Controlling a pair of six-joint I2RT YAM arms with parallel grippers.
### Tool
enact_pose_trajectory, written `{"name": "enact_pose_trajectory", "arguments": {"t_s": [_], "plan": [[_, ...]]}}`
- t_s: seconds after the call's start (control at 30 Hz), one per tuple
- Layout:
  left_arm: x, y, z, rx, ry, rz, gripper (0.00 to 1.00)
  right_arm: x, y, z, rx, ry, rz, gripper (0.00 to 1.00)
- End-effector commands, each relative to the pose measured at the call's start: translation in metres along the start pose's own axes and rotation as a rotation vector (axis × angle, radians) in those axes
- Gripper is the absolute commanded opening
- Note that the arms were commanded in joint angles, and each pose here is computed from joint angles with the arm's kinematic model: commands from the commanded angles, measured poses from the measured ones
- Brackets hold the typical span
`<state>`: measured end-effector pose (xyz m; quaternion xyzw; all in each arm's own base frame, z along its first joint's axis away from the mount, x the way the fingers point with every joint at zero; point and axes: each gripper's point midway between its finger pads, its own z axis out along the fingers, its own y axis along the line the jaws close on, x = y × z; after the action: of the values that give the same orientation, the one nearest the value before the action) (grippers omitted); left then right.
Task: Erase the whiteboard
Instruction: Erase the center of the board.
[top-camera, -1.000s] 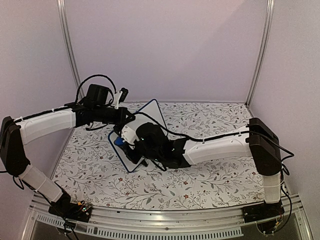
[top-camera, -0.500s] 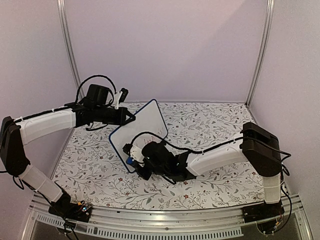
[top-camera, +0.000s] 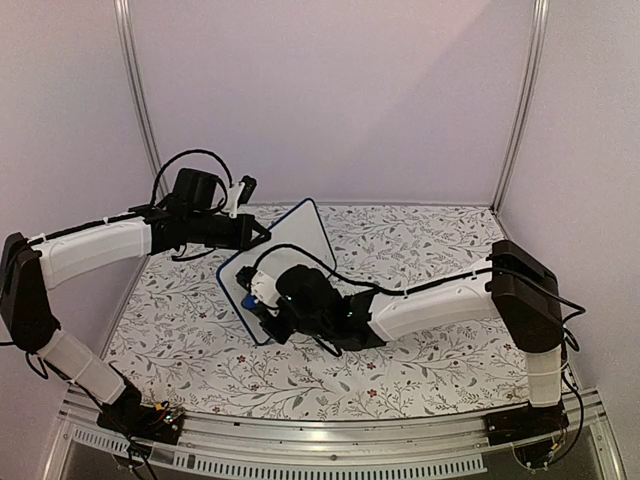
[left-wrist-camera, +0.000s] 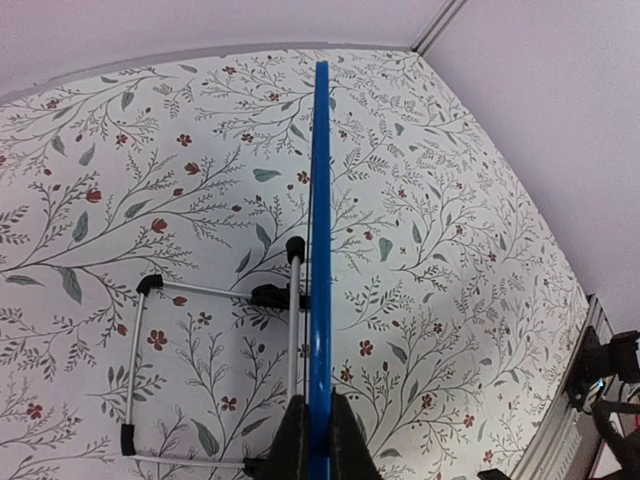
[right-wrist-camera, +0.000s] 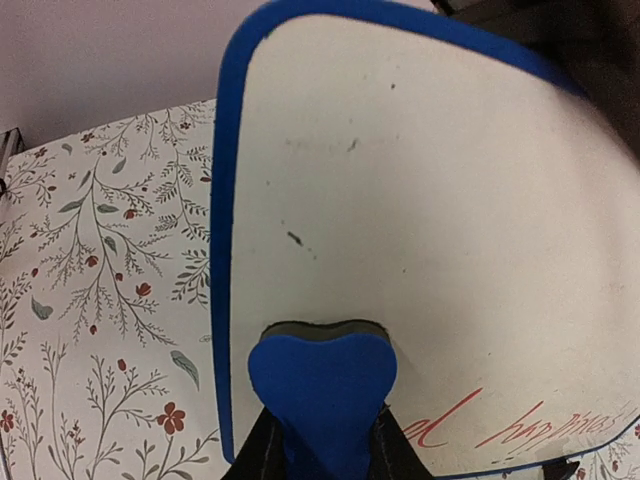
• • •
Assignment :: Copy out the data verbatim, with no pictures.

Answer box ::
Controlling a pair of six-joint I2RT YAM arms with parallel grippers.
### Tool
enact_pose_trajectory, written `{"name": "enact_pose_trajectory", "arguments": {"t_s": [_], "plan": [[_, ...]]}}`
- t_s: seconds after the call's start (control at 30 Hz), one per tuple
- Layout:
  left_arm: x, y, z, rx, ry, rz, gripper (0.00 to 1.00)
  right_arm: x, y, z, rx, ry, rz, gripper (0.00 to 1.00)
- End-effector commands, each relative to the pose measured at the call's start: translation in metres along the start pose's own axes and rotation as a rotation vector (axis × angle, radians) in those axes
- Gripper is the absolute commanded opening
- Note that the arms were commanded in joint angles, and each pose here is computed from joint angles with the arm's kinematic model: commands from the commanded angles, measured poses from the measured ones
- Brackets hold the typical span
`<state>`: measured end-effector pose (xyz m; quaternion xyzw; all in each arm's own base frame, z along its first joint's axis away from the mount, x the way the fingers point with every joint at zero; point and axes: each gripper's point midway between its finger pads, its own z axis out along the fingers, its own y axis along the line the jaws close on, x = y × z; after the action: of the values that give the same orientation, the one nearest the value before the action) (grippers omitted); left then right.
Task: Erase the whiteboard
Instruction: Erase the center of the board.
[top-camera, -1.000s] 
[top-camera, -0.500s] 
[top-camera, +0.000s] 
[left-wrist-camera, +0.000s] 
[right-wrist-camera, +0.000s] 

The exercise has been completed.